Leaving out the pictures, please retype each record exactly.

*Extracted entries:*
════════════════════

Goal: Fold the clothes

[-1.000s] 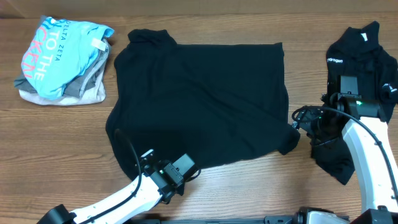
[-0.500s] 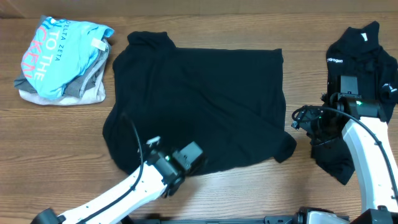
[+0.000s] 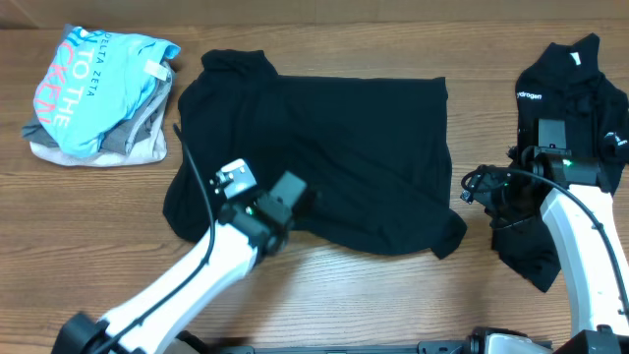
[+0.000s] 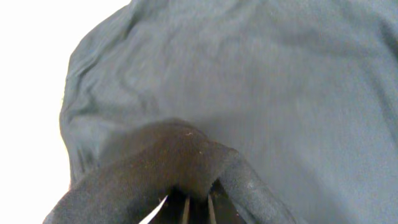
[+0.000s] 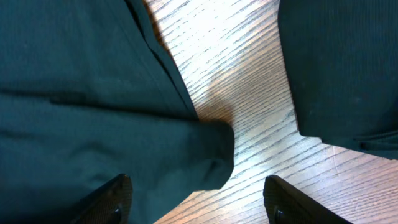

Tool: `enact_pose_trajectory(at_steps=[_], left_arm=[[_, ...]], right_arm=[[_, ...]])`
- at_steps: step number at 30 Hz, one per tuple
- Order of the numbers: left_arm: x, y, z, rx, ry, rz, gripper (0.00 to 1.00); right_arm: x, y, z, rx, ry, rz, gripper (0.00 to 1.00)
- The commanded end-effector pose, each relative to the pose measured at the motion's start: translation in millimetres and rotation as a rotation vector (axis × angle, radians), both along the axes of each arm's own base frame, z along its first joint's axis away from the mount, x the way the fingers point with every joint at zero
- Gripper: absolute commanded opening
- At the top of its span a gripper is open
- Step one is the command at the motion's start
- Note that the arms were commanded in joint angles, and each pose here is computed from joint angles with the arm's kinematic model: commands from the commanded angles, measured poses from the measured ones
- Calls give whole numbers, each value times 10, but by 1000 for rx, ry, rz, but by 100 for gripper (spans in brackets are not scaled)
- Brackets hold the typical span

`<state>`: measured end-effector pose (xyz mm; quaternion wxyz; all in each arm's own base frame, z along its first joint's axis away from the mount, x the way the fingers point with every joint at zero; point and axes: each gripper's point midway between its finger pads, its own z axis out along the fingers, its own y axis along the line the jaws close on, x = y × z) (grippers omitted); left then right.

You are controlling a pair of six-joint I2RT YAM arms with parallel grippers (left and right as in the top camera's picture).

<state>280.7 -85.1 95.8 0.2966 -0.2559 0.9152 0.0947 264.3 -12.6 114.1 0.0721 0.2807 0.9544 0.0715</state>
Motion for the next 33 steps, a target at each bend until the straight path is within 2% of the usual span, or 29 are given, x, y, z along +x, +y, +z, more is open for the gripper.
enact_pose_trajectory(at_steps=[1, 5, 9, 12, 18, 19, 20, 21, 22, 23, 27, 33], left_arm=[[90, 105, -210, 27, 92, -61, 4], [10, -2, -324, -70, 193, -136, 4], [-37, -63, -273, -85, 228, -202, 4], [62, -86, -204, -81, 191, -214, 4], [520, -103, 11, -79, -29, -173, 4], [586, -105, 47, -77, -62, -165, 13], [705, -114, 99, -73, -119, -153, 47], [777, -125, 129, -66, -149, -156, 75], [856, -156, 163, -55, -175, -186, 89], [908, -181, 196, -44, -190, -220, 98], [908, -268, 368, -4, -145, -357, 100], [485, -374, 396, -83, 107, -461, 100]], right_arm=[[36, -6, 28, -1, -12, 2, 72], [35, -6, 28, 0, -12, 2, 72], [38, -6, 29, -1, -13, 2, 72], [38, -6, 29, -1, -13, 2, 72], [37, -5, 29, 0, -13, 2, 72], [37, -5, 29, 0, -13, 2, 72], [36, -5, 29, 0, -12, 2, 72], [34, -5, 28, 0, -12, 2, 72], [28, -4, 27, 0, -9, 2, 72], [25, -4, 27, 0, -8, 2, 72], [-4, -1, 21, 1, 4, 2, 72], [-1, -1, 17, 2, 3, 2, 72]])
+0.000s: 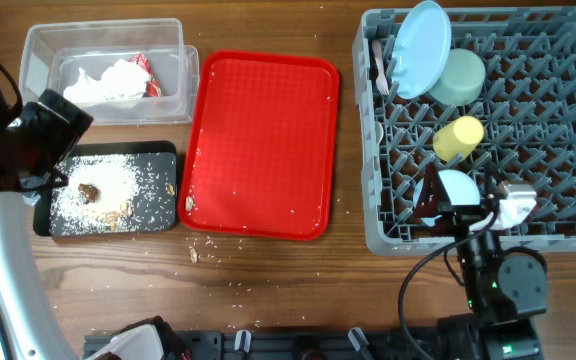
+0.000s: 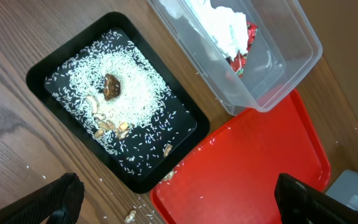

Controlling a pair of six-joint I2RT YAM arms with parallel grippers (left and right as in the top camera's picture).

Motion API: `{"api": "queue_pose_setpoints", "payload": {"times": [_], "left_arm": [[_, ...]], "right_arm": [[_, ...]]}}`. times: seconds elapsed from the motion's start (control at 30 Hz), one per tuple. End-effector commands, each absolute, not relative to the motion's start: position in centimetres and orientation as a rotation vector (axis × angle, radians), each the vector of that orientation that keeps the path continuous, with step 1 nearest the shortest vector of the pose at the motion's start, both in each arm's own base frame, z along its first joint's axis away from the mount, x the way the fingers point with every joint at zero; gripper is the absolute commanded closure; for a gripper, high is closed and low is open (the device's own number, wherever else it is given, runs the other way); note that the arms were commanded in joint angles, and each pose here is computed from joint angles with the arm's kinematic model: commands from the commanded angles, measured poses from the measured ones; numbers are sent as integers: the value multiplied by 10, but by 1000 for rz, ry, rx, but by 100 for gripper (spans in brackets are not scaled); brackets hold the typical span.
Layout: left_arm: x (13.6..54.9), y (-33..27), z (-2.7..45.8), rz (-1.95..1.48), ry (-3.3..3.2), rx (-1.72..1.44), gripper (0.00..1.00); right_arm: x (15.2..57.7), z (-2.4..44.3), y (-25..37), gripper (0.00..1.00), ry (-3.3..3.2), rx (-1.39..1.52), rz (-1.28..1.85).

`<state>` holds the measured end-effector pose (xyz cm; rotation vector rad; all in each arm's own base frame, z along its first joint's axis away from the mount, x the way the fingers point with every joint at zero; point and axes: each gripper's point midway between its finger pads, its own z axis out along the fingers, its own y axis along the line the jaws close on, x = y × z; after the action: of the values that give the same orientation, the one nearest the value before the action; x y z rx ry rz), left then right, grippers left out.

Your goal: Sort waste into correct bins and load items into the dishwasher rack

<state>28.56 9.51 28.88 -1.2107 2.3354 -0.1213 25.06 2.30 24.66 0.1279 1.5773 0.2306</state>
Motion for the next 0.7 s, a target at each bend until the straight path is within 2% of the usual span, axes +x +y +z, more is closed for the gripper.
{"api": "queue_pose_setpoints", "payload": {"times": [0.0, 0.23, 0.37, 0.5, 0.67], "left_arm": [[286, 97, 289, -121, 2328, -1219, 0], [286, 97, 289, -121, 2328, -1219, 0], [286, 97, 289, -122, 2327, -1219, 0], [286, 97, 289, -121, 2327, -1219, 0], [286, 97, 289, -121, 2328, -1219, 0]], "right_arm": [[245, 249, 12, 0, 1496, 118, 210], [238, 240, -6, 0, 1333, 157, 156], [242, 220, -8, 0, 1378, 150, 122], [246, 176, -12, 0, 1559, 159, 70], [249, 168, -8, 0, 1596, 131, 80]]}}
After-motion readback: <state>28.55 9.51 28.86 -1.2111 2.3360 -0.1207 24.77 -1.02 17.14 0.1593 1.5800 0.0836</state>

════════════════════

*Result for this task:*
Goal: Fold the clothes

[-1.000s] 
[-0.500s] 
[+0.000s] 
[+0.000s] 
[+0.000s] 

Tool: `enact_pose_trajectory(at_steps=[_], left_arm=[[_, ...]], right_arm=[[_, ...]])`
- at_steps: step number at 30 Hz, one per tuple
- Order of the numbers: left_arm: x, y, z, rx, ry, rz, gripper (0.00 to 1.00); right_arm: x, y, z, rx, ry, rz, gripper (0.00 to 1.00)
- The commanded end-effector pose, each relative to the pose measured at the motion's start: translation in millimetres and rotation as a rotation vector (axis × angle, radians), both along the axes of each arm's own base frame, z along its first joint's axis away from the mount, x the way the fingers point with every joint at zero
- Gripper: absolute commanded opening
- At the top of its span a gripper is open
- Step one is the command at the motion's start
- Note that the arms were commanded in joint angles, and each pose here is computed from joint angles with the arm's kinematic model: commands from the commanded angles, measured poses from the measured ones
- Calls give whole numbers, each value times 10, but by 1000 for rx, ry, rz, but by 100 for gripper (spans in brackets are not scaled)
- Brackets hold the typical span

`<state>`: measured end-effector pose (xyz mm; quaternion wxyz; all in each arm's own base frame, z along its first joint's axis away from the mount, x the way the fingers point with every joint at zero; point and axes: each gripper's point midway between its finger pads, its own z axis out along the fingers, its own y axis along the line the jaws close on, x = y × z) (grippers omitted); left then right.

You are controlling a pair of six-joint I2RT YAM arms with parallel grippers (left and right as in the top camera's picture).

<state>280.7 -85.1 95.8 0.2966 -0.2559 0.9152 0.0947 264.3 -12.6 114.1 0.0721 0.2807 0.9544 0.0715</state>
Motion for the next 33 steps, a target at each bend until the straight path is within 2% of the usual span, or 29 are given, x, y, z along +x, +y, +z, more is open for the gripper.
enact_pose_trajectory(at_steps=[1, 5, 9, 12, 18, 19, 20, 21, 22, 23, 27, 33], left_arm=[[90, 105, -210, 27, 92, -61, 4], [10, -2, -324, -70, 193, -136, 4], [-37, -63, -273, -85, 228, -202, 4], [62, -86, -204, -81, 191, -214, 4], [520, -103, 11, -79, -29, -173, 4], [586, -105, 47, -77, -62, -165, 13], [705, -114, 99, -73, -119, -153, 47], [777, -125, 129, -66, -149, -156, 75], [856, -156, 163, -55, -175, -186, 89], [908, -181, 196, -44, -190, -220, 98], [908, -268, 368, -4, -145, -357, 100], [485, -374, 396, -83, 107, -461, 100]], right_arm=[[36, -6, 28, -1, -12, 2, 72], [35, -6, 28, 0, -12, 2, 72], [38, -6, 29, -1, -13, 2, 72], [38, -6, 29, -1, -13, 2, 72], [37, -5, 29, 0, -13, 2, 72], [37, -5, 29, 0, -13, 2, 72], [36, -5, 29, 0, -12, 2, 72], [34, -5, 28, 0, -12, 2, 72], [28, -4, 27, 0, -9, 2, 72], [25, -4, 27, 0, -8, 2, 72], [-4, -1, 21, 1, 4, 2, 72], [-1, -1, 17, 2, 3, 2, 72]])
+0.000s: 
+0.000s: 

Controlling a pair of six-joint I2RT YAM arms with parallel grippers (left and right as in the top camera's picture).

Motion API: `{"api": "queue_pose_setpoints", "payload": {"times": [_], "left_arm": [[_, ...]], "right_arm": [[_, ...]]}}`. times: seconds elapsed from the motion's start (control at 30 Hz), one per tuple. End-effector commands, each absolute, not relative to the motion's start: position in centimetres and orientation as a rotation vector (axis × angle, radians), each the vector of that orientation that keeps the path continuous, with step 1 nearest the shortest vector of the pose at the motion's start, both in each arm's own base frame, z along its first joint's axis away from the mount, x the way the fingers point with every joint at zero; gripper is the absolute commanded closure; for a gripper, high is closed and low is open (the device's own number, wherever else it is given, runs the other way); note that the arms were commanded in joint angles, and each pose here is computed from joint angles with the arm's kinematic model: commands from the commanded angles, measured poses from the measured ones; numbers are sent as integers: the value multiplied by 10, but by 1000 for rz, ry, rx, but by 100 for gripper (spans in brackets are not scaled); brackets hold the typical span.
Layout: left_arm: x (13.6..54.9), y (-33..27), z (-2.7..45.8), rz (-1.95..1.48), ry (-3.3..3.2), rx (-1.72..1.44), gripper (0.00..1.00); right_arm: x (15.2..57.7), z (-2.4..44.3), y (-25..37), gripper (0.00..1.00), ry (-3.3..3.2), rx (-1.39..1.52), rz (-1.28..1.85).

`<state>` holds the measured end-effector pose (xyz cm; rotation vector rad; all in each arm's own base frame, z along its first joint's axis away from the mount, x the way the fingers point with every joint at zero; point and axes: each gripper's point midway between its finger pads, its own z axis out along the fingers, its own y axis along the line the jaws close on, x = y × z; after the action: of the values that give the same orientation, the one nearest the value before the action; x y z rx ry rz), left then right, grippers left out.

Your goal: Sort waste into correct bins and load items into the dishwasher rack

<state>28.56 9.51 28.88 -1.2107 2.3354 -0.1213 25.06 2.30 24.66 0.1279 1.5773 0.2306</state>
Motion for the next 0.7 s, a target at each bend until the straight path is within 2% of the usual span, axes +x +y +z, more is closed for the gripper.
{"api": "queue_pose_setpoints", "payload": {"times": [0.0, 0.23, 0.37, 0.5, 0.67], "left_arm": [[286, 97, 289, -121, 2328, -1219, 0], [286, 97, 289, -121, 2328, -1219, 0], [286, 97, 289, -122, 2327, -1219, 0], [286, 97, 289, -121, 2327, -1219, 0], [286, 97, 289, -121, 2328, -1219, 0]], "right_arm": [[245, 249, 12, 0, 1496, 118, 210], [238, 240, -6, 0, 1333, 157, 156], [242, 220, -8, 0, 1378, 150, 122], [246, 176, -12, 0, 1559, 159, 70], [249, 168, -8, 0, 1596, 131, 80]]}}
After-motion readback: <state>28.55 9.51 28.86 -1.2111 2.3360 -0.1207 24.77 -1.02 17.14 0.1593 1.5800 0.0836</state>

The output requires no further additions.